> _HOW TO COMPLETE THIS TASK_
Copy exactly the last part of the listing below, beginning at the line that contains "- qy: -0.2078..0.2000" and including the final line.

> _SOURCE MATERIAL_
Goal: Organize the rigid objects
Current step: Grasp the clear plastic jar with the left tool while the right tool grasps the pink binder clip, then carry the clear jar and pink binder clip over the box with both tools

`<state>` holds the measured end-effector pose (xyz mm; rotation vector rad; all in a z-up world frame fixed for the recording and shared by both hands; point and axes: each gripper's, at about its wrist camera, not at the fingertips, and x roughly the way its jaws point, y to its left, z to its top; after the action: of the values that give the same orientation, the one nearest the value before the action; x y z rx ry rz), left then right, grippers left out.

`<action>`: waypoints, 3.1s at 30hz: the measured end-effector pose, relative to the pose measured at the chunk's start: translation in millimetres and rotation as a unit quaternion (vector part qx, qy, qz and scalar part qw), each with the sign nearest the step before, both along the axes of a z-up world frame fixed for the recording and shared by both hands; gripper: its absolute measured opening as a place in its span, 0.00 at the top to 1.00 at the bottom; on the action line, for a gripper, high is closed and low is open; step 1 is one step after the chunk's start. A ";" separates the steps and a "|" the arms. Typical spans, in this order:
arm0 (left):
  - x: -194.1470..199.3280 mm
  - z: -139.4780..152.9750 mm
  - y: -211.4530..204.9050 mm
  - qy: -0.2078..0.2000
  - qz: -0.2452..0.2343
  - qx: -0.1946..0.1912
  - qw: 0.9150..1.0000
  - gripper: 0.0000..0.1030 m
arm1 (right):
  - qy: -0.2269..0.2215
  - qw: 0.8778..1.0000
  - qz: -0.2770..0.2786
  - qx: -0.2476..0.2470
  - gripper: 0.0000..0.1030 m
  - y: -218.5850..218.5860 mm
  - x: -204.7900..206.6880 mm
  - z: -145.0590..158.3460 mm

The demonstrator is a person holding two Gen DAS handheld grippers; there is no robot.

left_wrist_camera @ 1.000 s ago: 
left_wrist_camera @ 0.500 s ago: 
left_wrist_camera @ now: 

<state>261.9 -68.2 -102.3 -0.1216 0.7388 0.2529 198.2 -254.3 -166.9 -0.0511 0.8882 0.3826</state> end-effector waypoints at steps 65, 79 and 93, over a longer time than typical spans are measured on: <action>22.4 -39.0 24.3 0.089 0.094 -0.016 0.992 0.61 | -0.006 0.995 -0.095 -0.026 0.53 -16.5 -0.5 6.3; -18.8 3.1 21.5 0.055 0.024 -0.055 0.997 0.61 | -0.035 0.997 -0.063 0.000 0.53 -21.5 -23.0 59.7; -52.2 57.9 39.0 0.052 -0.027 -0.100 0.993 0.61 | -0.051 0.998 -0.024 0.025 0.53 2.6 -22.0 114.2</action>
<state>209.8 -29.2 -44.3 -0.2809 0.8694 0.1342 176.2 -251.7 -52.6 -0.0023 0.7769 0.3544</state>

> _EXERCISE ANSWER_
  - qy: -0.2078..0.2000
  - qz: -0.2452..0.2343
  - qx: -0.1946..0.1912
  - qw: 0.9150..1.0000
  - gripper: 0.0000..0.1030 m
arm1 (right):
  - qy: -0.2269..0.2215
  - qw: 0.8778..1.0000
  - qz: -0.2770..0.2786
  - qx: -0.2476..0.2470
  - gripper: 0.0000..0.1030 m
  - y: -218.5850..218.5860 mm
  - x: -204.7900..206.6880 mm
  - z: -145.0590..158.3460 mm

The demonstrator is a person holding two Gen DAS handheld grippers; there is no robot.

left_wrist_camera @ 1.000 s ago: 
left_wrist_camera @ 0.500 s ago: 
left_wrist_camera @ now: 

<state>261.9 -68.2 -102.3 -0.1216 0.7388 0.2529 198.2 -254.3 -166.9 -0.0511 0.8882 0.3826</state> end-effector waypoints at steps 65, 79 and 93, over a longer time than typical spans are measured on: <action>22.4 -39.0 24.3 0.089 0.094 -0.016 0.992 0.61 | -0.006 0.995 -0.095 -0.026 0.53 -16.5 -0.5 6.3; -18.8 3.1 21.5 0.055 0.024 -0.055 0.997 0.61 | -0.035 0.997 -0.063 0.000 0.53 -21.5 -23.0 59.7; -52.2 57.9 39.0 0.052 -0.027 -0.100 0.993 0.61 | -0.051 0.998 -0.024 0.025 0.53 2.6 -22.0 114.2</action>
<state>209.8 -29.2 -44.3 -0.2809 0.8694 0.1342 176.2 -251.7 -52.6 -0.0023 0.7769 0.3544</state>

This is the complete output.